Welcome to Forethought India One-on-One Courses. Our program is designed to provide students with the skills and knowledge necessary to excel in their chosen profession. Our instructor for this course is Professor Ian Goodfellow at University of Cambridge.
"Healing Horizons: Biopharmaceuticals and Medical Marvels" is an immersive and dynamic course designed to explore the cutting-edge realm of biopharmaceuticals and groundbreaking medical innovations. Spanning over a series of meticulously crafted lectures, this course delves into the intricate world of biopharmaceutical development, emphasizing its pivotal role in revolutionizing modern healthcare. Participants will navigate through a spectrum of topics, ranging from the foundational understanding of biopharmaceuticals and medical marvels to the advanced nuances of drug development, clinical trials, and ethical considerations. Additionally, the course extends its gaze to the forefront of medical advancements, illuminating areas such as precision medicine, gene therapy, immunotherapy, nanotechnology in medicine, regenerative techniques, and AI's impact on drug discovery. Emphasizing the fusion of technology, ethics, and scientific progress, this course offers a comprehensive exploration into the promising landscape of biopharmaceuticals, addressing the challenges, innovations, and future possibilities in the field, inviting learners into the realm of transformative healthcare solutions.

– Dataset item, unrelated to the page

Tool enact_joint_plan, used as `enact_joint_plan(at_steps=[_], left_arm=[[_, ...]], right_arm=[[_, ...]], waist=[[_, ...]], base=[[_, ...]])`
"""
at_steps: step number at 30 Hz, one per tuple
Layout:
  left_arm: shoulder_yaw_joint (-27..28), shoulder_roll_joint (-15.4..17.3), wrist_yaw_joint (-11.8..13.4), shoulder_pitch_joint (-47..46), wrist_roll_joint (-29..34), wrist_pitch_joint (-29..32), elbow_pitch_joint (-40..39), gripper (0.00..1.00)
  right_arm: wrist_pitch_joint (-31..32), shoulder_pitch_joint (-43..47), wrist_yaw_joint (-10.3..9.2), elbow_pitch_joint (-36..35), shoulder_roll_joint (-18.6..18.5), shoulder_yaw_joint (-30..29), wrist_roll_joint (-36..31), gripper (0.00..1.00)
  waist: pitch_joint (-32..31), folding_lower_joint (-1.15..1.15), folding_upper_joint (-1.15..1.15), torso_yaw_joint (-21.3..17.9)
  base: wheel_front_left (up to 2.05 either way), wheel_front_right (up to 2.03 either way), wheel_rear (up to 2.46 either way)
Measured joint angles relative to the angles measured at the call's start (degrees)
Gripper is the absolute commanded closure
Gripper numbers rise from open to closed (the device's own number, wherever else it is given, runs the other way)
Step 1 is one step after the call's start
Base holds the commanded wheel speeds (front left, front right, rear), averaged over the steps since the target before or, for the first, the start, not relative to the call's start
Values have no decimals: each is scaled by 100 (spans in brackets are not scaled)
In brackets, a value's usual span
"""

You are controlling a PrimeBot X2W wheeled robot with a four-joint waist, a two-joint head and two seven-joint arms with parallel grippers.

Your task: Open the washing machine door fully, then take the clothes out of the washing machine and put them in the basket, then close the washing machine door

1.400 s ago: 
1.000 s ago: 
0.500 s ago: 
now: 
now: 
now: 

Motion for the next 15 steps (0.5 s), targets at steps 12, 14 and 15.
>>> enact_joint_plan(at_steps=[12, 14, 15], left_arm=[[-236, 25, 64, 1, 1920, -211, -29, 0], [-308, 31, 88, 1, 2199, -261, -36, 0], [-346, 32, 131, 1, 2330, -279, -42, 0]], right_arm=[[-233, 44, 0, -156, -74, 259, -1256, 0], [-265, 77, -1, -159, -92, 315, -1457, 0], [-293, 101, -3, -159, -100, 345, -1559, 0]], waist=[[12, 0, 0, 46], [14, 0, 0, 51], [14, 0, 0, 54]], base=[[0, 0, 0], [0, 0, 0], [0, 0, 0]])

At the end of the program, students will receive a certificate & performance letter by the educator indicating that they have completed the program and acquired the necessary skills and knowledge to excel in their chosen profession.
Healing Horizons: Biopharmaceuticals and Medical Marvels, by Ian Goodfellow
Ian Goodfellow is Professor of Virology and Deputy Head of Department (Pathology). His research focuses on the mechanisms of RNA virus replication and pathogenesis as well as the identification of control measures for the prevention or treatment of infections. His lab established the use of reverse genetics to study the molecular basis of norovirus pathogenesis, developing the first infectious reverse genetics system for noroviruses and the study of no viruses remains their main focus. During the 2014-16 Ebola virus epidemic, Professor Goodfellow was involved in the establishment and running of one of the first diagnostic facilities in Sierra Leone before subsequently returning to establish an in-country next generation sequencing facility to enable rapid sequence analysis of Ebola viral samples. Professor Goodfellow now holds an honorary position at the University of Makeni, Sierra Leone where he has established a research facility for post-Ebola capacity building.